The important part of the process is in developing a new relationship with our maturing child.  Often we conceal the struggle from one another (and even from ourselves) through silence or covering it over with conflict.  The question is how to reach the point of letting them go and gaining our deserved freedom in a way that will nurture their development and strengthen the emotional bond of a relationship that is in transition.  This letting go is a gradual process of redefining our roles as parent and child.  The operative word is “process”.  We don’t make these changes by an act of the will alone.  A healthy letting go process involves both internal wrestling and external communication and support.

 

Internal wrestling entails acknowledging and grieving the changing nature of the relationship.  Some of my wrestling has centered on the following: my daughter no longer needs me in the same ways she did before; while in Nicaragua we won’t have the easy access to telephone conversations and email that we once did; I am concerned for her safety; I can’t predict what emotional and spiritual challenges she will have to face without the availability of her traditional support system.  Growth always involves a letting go of our past ways being and venturing into new territory.  Moving from the known into the unknown leaves us with no framework for what the future will hold.  That period of time before the new becomes the familiar is often unsettling and fearful.

 

External communication and support means that we talk together about the wrestling that each is experiencing with moving into the unknown wherein we must establish new markers for making sense of our lives.  It involves open, honest and respectful communication.  Our job as parents is to avoid inducing guilt, but to let our children know that we too struggle during times of growth and change in our lives, thus making it OK for them to do the same.   

 

Last Monday evening Kim and I sat across the table from one another at The Original Taco House (her favorite childhood eatery).  With tears in our eyes we talked about how difficult it will be when she encounters the inevitable periods of loneliness and despair while working in a third world country and the fear that will grip us if there is political unrest in the future.  She talked of how hard it will be at times like this to suffer without her usual support system close at hand.  And I talked of my concerns for her safety and the pain of not being able to hear on a regular basis how she is handling the challenges she faces.  As we sat talking I suddenly experienced a strong sense of my father’s presence rooting Kim on in her desire to serve the oppressed.  (My dad died in 1978 while I was pregnant with Kim.  She never knew him aside from the stories that have been shared with her over the years.)  I told Kim that her grandfather would be proud of her—and for a moment, just an instant—it was as though he was there with us and the circle of love was unbroken by distance and by death.  He had come to this country from Germany when he was six years old.  He knew poverty in Germany and, for a period of time, discrimination in America.

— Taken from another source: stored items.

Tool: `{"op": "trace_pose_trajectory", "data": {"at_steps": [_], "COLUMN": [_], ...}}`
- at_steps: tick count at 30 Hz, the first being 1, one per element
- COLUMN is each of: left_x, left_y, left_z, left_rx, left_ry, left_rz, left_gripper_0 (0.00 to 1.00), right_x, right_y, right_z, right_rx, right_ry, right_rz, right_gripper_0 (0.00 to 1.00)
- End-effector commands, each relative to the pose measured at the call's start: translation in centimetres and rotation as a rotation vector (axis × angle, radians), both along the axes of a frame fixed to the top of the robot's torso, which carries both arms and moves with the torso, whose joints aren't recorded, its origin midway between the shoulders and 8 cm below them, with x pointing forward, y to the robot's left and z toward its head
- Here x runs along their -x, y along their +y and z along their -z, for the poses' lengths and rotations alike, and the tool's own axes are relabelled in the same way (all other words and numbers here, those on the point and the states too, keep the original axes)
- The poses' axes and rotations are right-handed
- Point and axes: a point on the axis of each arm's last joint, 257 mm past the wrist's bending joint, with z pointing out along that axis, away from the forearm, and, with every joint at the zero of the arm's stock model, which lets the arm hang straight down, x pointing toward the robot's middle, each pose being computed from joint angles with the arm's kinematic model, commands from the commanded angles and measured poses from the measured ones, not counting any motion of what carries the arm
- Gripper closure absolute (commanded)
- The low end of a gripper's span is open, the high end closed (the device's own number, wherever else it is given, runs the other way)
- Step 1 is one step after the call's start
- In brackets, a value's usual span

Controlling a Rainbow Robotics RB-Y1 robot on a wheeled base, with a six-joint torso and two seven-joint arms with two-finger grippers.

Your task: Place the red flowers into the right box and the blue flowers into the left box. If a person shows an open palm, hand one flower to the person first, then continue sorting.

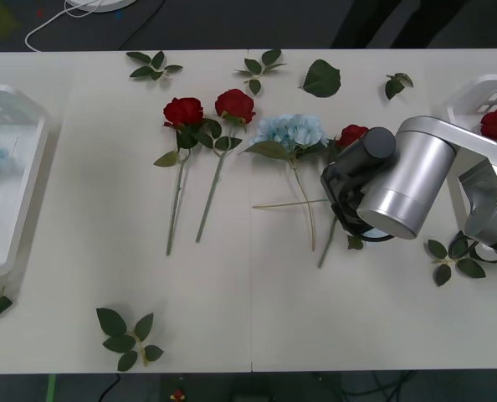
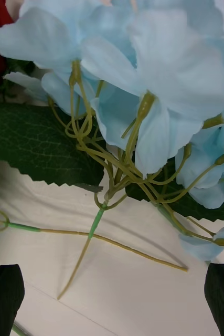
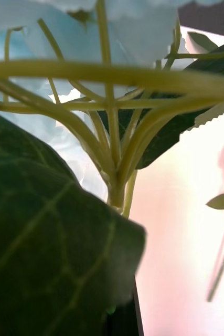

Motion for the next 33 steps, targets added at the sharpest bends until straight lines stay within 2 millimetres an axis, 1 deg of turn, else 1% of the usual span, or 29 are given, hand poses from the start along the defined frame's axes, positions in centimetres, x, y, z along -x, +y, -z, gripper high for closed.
{"op": "trace_pose_trajectory", "data": {"at_steps": [1,2,3,4,6,7,8,10,12,13,14,15,16,18,19,23,25,28,29,31,33], "left_x": [-0.6,-0.9,-1.6,-1.9,-3.1,-3.3,-3.6,-3.6,-3.5,-3.4,-3.3,-3.0,-2.7,-2.3,-2.1,-1.5,-1.1,-0.7,-0.6,-0.6,-0.5], "left_y": [5.4,6.1,7.3,7.9,10.0,10.5,11.3,12.3,13.1,13.4,13.5,13.9,14.1,14.5,14.6,15.3,15.4,15.5,15.7,16.1,16.4], "left_z": [-4.2,-4.1,-3.8,-3.6,-2.4,-2.0,-0.8,0.9,2.2,2.9,3.3,4.1,4.7,5.7,6.4,8.5,9.9,11.4,11.6,13.4,14.6], "left_rx": [-0.110,-0.123,-0.162,-0.180,-0.243,-0.252,-0.262,-0.277,-0.286,-0.281,-0.279,-0.278,-0.280,-0.279,-0.277,-0.272,-0.261,-0.257,-0.264,-0.287,-0.300], "left_ry": [-0.123,-0.134,-0.156,-0.166,-0.198,-0.203,-0.201,-0.191,-0.186,-0.186,-0.185,-0.175,-0.162,-0.148,-0.139,-0.136,-0.129,-0.121,-0.122,-0.120,-0.120], "left_rz": [0.096,0.099,0.116,0.124,0.151,0.154,0.158,0.163,0.161,0.154,0.151,0.142,0.140,0.132,0.130,0.114,0.114,0.110,0.107,0.098,0.089], "left_gripper_0": [1.00,1.00,1.00,1.00,1.00,1.00,1.00,1.00,1.00,1.00,1.00,1.00,1.00,1.00,1.00,1.00,1.00,1.00,1.00,1.00,1.00], "right_x": [-3.2,-3.5,-4.0,-4.2,-4.9,-5.1,-5.4,-5.7,-5.9,-6.0,-6.0,-6.0,-6.1,-6.1,-6.1,-6.1,-6.1,-6.2,-6.2,-6.2,-6.2], "right_y": [2.2,2.1,1.9,1.9,1.5,1.4,1.1,0.8,0.6,0.5,0.5,0.4,0.2,0.1,0.3,0.3,0.3,0.2,0.2,0.2,0.2], "right_z": [-1.4,-1.3,-0.9,-0.8,-0.3,-0.2,0.0,0.2,0.4,0.5,0.6,0.6,0.7,0.6,0.6,0.7,0.7,0.6,0.6,0.6,0.6], "right_rx": [-0.033,-0.031,-0.030,-0.032,-0.030,-0.027,-0.022,-0.022,-0.022,-0.019,-0.020,-0.019,-0.017,-0.014,-0.015,-0.013,-0.014,-0.009,-0.009,-0.008,-0.006], "right_ry": [-0.073,-0.077,-0.083,-0.085,-0.092,-0.094,-0.097,-0.101,-0.101,-0.100,-0.099,-0.099,-0.100,-0.103,-0.101,-0.101,-0.102,-0.105,-0.104,-0.104,-0.104], "right_rz": [0.012,0.018,0.027,0.032,0.047,0.051,0.054,0.060,0.064,0.066,0.066,0.067,0.069,0.068,0.066,0.061,0.060,0.056,0.056,0.054,0.052], "right_gripper_0": [0.00,0.00,0.00,0.00,0.00,0.00,0.00,0.00,0.00,0.25,0.39,0.68,0.87,0.98,1.00,1.00,1.00,1.00,1.00,1.00,1.00]}}
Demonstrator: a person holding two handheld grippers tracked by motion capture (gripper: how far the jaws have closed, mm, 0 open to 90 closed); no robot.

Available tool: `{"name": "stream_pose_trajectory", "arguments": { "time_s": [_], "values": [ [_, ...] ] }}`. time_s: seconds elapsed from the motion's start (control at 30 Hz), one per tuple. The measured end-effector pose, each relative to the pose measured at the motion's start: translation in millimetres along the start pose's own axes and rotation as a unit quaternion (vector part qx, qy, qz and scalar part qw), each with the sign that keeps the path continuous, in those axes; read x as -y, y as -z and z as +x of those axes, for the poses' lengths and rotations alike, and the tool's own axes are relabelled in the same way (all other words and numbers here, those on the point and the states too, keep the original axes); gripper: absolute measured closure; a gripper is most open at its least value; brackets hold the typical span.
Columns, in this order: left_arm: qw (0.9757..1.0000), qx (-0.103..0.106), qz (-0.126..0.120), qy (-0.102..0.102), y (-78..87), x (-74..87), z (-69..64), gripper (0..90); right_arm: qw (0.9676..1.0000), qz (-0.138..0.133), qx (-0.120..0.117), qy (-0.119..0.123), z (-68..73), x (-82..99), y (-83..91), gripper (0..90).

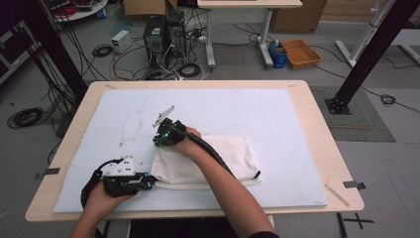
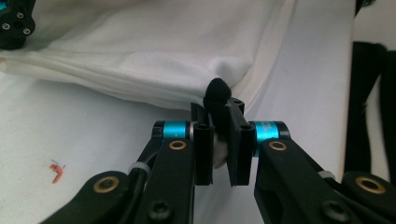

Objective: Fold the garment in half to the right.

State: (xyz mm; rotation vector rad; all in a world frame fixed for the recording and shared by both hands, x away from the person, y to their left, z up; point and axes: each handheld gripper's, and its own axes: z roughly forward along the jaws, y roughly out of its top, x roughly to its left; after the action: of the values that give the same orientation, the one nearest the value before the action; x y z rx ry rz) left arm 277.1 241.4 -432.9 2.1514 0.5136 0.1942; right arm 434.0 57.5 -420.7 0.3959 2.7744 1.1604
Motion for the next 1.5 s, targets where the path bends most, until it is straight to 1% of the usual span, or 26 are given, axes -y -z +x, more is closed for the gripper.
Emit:
{"name": "stream_pose_trajectory", "arguments": {
  "time_s": [0.07,0.13,0.23,0.33,0.43,0.47,0.57,0.67,0.73,0.87,0.97,1.07,1.17,1.3,1.4,1.5],
  "values": [
    [1.0,0.003,-0.008,-0.004,2.7,-3.4,-1.6,82.7,0.9999,-0.01,-0.002,0.002,0.8,-1.6,3.8,86.8],
    [0.9998,0.006,-0.016,-0.01,4.0,-7.5,-3.5,82.7,0.9999,-0.014,-0.003,0.007,1.6,-3.2,8.6,86.9],
    [0.9995,0.012,-0.024,-0.018,3.3,-15.0,-6.1,82.7,0.9997,-0.022,-0.006,0.007,2.5,-4.0,17.5,86.8],
    [0.999,0.021,-0.03,-0.027,0.8,-23.5,-7.9,82.7,0.9994,-0.033,-0.004,0.011,2.0,-3.8,27.9,86.8],
    [0.9981,0.033,-0.037,-0.038,-3.1,-33.4,-8.8,82.7,0.9991,-0.039,-0.004,0.013,1.2,-1.5,38.3,86.8],
    [0.9978,0.036,-0.04,-0.039,-4.8,-36.6,-9.4,82.7,0.9991,-0.041,-0.005,0.01,1.1,-0.3,41.5,86.8],
    [0.9971,0.043,-0.042,-0.047,-10.6,-45.7,-10.1,82.7,0.9992,-0.039,0.002,0.009,-1.2,5.3,49.8,86.8],
    [0.9963,0.054,-0.045,-0.05,-18.0,-54.0,-10.4,82.7,0.999,-0.045,0.006,0.004,-5.2,11.1,59.7,86.8],
    [0.9957,0.06,-0.044,-0.055,-23.4,-60.1,-11.3,82.7,0.9987,-0.049,0.01,0.006,-7.4,13.8,66.8,86.8],
    [0.9944,0.071,-0.045,-0.065,-35.8,-73.4,-12.7,82.7,0.9984,-0.052,0.021,0.002,-10.5,20.6,81.2,86.7],
    [0.9937,0.08,-0.041,-0.068,-47.7,-83.0,-13.7,82.7,0.9982,-0.052,0.031,-0.003,-14.7,29.0,92.2,86.8],
    [0.9926,0.09,-0.037,-0.072,-60.6,-92.6,-14.7,82.7,0.9977,-0.055,0.038,-0.01,-19.6,39.2,102.5,86.7],
    [0.9914,0.098,-0.032,-0.081,-73.1,-102.5,-16.1,82.6,0.9973,-0.054,0.049,-0.014,-23.0,49.3,112.6,86.7],
    [0.9903,0.106,-0.024,-0.087,-89.3,-114.8,-18.4,82.6,0.9964,-0.052,0.063,-0.022,-27.7,64.4,125.5,86.7],
    [0.9894,0.115,-0.024,-0.085,-102.3,-121.7,-19.9,82.6,0.9953,-0.051,0.076,-0.032,-31.8,77.7,135.1,86.7],
    [0.9884,0.122,-0.015,-0.089,-116.6,-127.8,-22.2,82.6,0.994,-0.051,0.087,-0.043,-36.1,90.9,144.8,86.7]
  ]
}}
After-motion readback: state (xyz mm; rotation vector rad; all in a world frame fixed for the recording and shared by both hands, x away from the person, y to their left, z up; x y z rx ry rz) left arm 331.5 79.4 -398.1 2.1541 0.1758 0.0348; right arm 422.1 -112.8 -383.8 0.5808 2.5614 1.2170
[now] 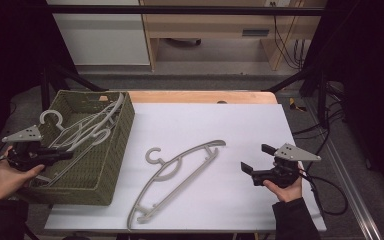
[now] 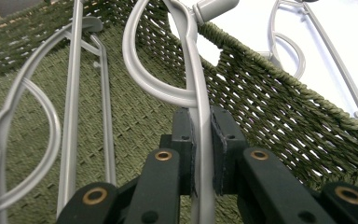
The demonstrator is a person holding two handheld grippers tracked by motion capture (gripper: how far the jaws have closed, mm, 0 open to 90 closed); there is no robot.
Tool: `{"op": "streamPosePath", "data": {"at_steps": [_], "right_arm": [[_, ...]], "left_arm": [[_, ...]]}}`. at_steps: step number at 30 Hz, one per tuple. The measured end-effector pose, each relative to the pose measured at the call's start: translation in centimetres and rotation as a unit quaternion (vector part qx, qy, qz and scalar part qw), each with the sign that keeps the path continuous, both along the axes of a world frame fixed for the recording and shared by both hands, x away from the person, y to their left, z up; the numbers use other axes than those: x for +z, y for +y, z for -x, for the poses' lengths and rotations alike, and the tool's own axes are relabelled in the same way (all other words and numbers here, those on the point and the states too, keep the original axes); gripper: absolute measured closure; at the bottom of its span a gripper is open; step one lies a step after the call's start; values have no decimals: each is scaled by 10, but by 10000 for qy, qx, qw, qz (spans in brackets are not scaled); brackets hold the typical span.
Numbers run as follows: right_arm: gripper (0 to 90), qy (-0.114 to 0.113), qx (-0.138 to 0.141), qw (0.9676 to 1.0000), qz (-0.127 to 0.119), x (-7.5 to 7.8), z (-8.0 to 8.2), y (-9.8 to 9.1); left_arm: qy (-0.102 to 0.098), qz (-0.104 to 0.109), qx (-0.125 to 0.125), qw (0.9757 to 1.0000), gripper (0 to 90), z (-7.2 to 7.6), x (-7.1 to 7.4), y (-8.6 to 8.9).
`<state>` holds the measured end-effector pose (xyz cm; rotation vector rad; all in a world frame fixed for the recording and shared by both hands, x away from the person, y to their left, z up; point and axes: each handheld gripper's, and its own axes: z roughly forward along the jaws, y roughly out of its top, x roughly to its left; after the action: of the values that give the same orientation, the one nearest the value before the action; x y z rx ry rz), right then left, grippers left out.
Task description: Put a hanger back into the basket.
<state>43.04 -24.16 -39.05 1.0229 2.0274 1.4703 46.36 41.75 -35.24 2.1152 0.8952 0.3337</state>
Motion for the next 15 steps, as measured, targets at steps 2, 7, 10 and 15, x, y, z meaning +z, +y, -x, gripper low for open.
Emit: {"op": "streamPosePath", "data": {"at_steps": [2, 7, 10, 15], "right_arm": [[27, 5, 7, 10000, -4, 0, 0, 0], [27, 0, 15, 10000, 5, 0, 0, 0], [27, 5, 7, 10000, 1, 0, 0, 0], [27, 2, 5, 10000, -11, 0, 0, 0]], "left_arm": [[48, 59, 43, 10000, 810, 0, -5, 1], [439, -294, 99, 9986, 808, -5, -17, -4], [589, -410, 126, 9973, 803, -6, -19, -8], [774, -655, 251, 9945, 790, -8, -23, -13]]}}
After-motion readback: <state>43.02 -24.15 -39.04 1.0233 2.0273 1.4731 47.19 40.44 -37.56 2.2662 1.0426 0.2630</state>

He too had a passion for the poor and the downtrodden.  In that instant I could see my father living on in the zeal of my daughter’s call to serve the poor in Nicaragua.

 

I realized, just a bit more, that we are all connected by One Spirit. Although separated by distance and limited Nicaraguan infrastructure, our connection with Kim goes on.  She has us deeply woven into the spirit of her being as we do her.  That connection can never be broken by distance or time.  And, as I learned sitting with my daughter and talking about my father, that connection cannot even be broken by death.